Es denso el clima de Omisión , desde el inicio hasta el final de la historia. El sacerdote Santiago Murray (Gonzalo Heredia) regresa al barrio popular en el que se crió luego de una larga estadía en Europa. Guarda un secreto de su pasado que la película revelará cerca del final, recurriendo al flashback para cerrar un círculo trazado con el lápiz de la moral, cuyo color tiñe todo el argumento de una historia que incluye confesiones, arrepentimientos, expiaciones y sacrificios, algunos de los ingredientes más comunes del menú de la tradición católica.
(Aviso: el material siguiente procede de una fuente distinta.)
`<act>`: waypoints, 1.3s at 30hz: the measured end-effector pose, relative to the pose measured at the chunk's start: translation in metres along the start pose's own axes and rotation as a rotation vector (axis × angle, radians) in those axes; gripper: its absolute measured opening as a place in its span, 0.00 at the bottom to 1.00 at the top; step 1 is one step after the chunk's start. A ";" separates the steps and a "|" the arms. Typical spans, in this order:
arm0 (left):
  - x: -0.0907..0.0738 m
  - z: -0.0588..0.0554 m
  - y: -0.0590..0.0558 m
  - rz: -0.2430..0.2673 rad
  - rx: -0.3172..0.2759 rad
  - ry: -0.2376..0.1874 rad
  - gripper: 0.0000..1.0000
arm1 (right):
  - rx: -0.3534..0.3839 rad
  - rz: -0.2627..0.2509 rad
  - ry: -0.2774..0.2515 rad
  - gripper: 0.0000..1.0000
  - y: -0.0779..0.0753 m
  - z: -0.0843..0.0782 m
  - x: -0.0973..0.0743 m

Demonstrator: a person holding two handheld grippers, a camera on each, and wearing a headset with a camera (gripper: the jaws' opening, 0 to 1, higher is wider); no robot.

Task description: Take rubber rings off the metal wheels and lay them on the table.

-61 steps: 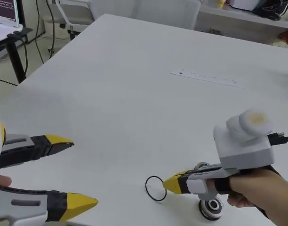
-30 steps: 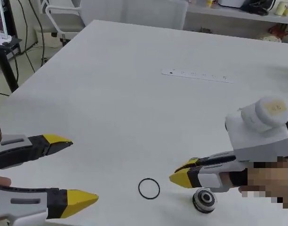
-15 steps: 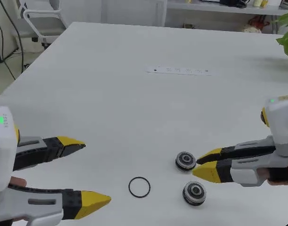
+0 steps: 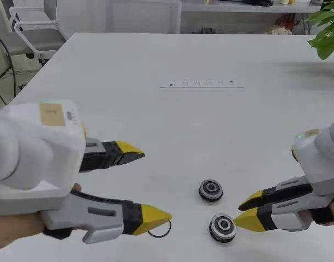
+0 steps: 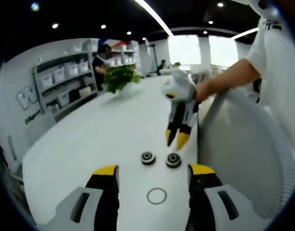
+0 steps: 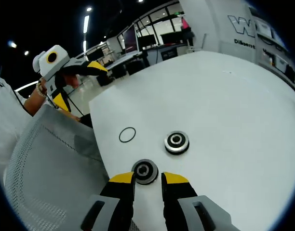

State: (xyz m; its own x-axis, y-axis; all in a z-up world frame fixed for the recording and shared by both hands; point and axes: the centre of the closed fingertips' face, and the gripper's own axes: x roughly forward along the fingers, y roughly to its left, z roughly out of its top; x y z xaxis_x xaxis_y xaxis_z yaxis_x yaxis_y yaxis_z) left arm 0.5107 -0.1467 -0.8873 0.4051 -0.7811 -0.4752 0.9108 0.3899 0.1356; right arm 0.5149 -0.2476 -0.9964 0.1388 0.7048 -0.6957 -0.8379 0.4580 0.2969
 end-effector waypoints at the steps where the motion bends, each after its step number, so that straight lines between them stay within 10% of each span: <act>1: 0.008 0.009 -0.003 -0.031 0.012 -0.030 0.56 | 0.000 0.000 0.006 0.20 0.000 -0.002 0.000; 12: 0.078 0.048 -0.020 -0.172 0.065 -0.075 0.55 | 0.003 0.012 0.052 0.20 -0.003 -0.014 0.004; 20: 0.112 0.017 -0.027 -0.185 -0.024 -0.077 0.52 | -0.004 0.023 0.053 0.21 -0.001 -0.017 0.006; 26: 0.116 -0.031 -0.035 -0.197 0.076 0.014 0.41 | -0.045 0.045 0.039 0.25 0.002 -0.019 0.013; 39: 0.135 -0.050 -0.048 -0.207 0.009 0.023 0.26 | -0.161 0.039 0.019 0.25 0.004 -0.020 0.022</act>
State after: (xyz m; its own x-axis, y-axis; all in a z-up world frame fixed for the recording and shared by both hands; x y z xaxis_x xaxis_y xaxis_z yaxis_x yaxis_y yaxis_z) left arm 0.5179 -0.2463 -1.0017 0.2076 -0.8324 -0.5138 0.9751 0.2179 0.0410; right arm 0.5040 -0.2410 -1.0231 0.0958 0.7093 -0.6984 -0.9165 0.3366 0.2160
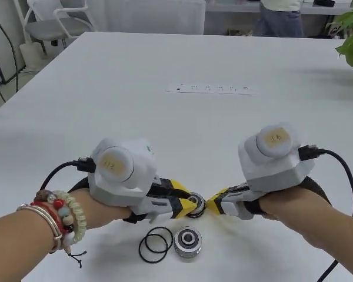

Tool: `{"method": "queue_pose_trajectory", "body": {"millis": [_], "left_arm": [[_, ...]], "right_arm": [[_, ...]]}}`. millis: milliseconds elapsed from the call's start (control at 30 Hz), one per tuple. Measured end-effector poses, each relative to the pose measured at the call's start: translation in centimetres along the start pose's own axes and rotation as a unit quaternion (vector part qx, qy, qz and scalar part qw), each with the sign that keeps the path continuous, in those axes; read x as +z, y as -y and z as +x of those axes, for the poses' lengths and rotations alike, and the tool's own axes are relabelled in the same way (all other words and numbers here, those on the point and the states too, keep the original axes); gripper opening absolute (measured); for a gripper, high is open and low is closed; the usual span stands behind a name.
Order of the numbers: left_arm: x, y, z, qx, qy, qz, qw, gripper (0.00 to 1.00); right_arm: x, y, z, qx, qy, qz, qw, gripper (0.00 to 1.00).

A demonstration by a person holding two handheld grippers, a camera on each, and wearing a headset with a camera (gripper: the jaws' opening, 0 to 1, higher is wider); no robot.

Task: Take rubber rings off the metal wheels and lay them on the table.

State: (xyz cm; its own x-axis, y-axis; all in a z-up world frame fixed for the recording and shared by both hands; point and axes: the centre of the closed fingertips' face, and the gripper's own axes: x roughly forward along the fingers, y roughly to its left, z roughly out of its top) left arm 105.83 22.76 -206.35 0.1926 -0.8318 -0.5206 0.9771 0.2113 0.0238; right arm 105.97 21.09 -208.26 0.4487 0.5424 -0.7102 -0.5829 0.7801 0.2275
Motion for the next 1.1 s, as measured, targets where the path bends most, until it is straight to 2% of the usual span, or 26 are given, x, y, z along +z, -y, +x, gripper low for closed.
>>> {"method": "queue_pose_trajectory", "body": {"millis": [167,233,333,1100], "left_arm": [[0.0,0.0,0.0,-0.001,0.000,0.002,1.0000,0.08],[0.0,0.0,0.0,-0.001,0.001,0.003,1.0000,0.08],[0.0,0.1,0.0,-0.002,0.001,0.004,1.0000,0.08],[0.0,0.0,0.0,-0.002,0.002,0.011,0.9999,0.08]], "right_arm": [[0.1,0.0,-0.4,0.003,-0.005,0.035,0.9994,0.00],[0.3,0.0,-0.6,0.009,0.005,0.048,0.9988,0.00],[0.8,-0.6,-0.9,0.032,0.024,0.085,0.9956,0.00],[1.0,-1.5,-0.9,0.040,0.022,0.082,0.9956,0.00]]}}
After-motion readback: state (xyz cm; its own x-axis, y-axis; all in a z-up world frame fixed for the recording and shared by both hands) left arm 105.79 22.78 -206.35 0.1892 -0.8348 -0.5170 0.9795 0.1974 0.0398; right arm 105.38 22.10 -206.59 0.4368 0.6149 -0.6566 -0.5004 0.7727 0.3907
Maniatada por un guión que intenta no dejar ni un atisbo de duda ni mucho espacio para la intervención de la sagacidad del espectador, Omisión avanza trabajosamente hacia un desenlace oscuro y efectista. En el camino hacia ese destino fatal, el cura que lidia con su pasado (incluyendo una historia de amor trunca con una fiscal despechada encarnada por Eleonora Wexler) se cruzará con un perverso psiquiatra convertido en asesino serial (Carlos Belloso) y deberá enfrentar dilemas relacionados con las rígidas normas que le impone su compromiso religioso, una problemática parecida a la que atormentaba al célebre padre Logan de Mi secreto me condena, que interpretó en la década del 50 Montgomery Clift. Las actuaciones y la puesta en escena de Omisión funcionan, pero la película replica una y otra vez los lugares más comunes del thriller, como si violar alguno de esos patrones archiconocidos también fuera un pecado.
Esa obsesión por la eficacia argumental conduce a resoluciones previsibles o forzadas, casi nunca imaginativas. Páez Cubells (guionista de la versión cinematográfica de Boogie, el aceitoso ) puso todas las fichas en el respeto absoluto por las reglas del género, una sumisión parecida a la que exigen casi todas las iglesias que conocemos. No le hubiera venido mal un poco de rebeldía a su prolija ópera prima.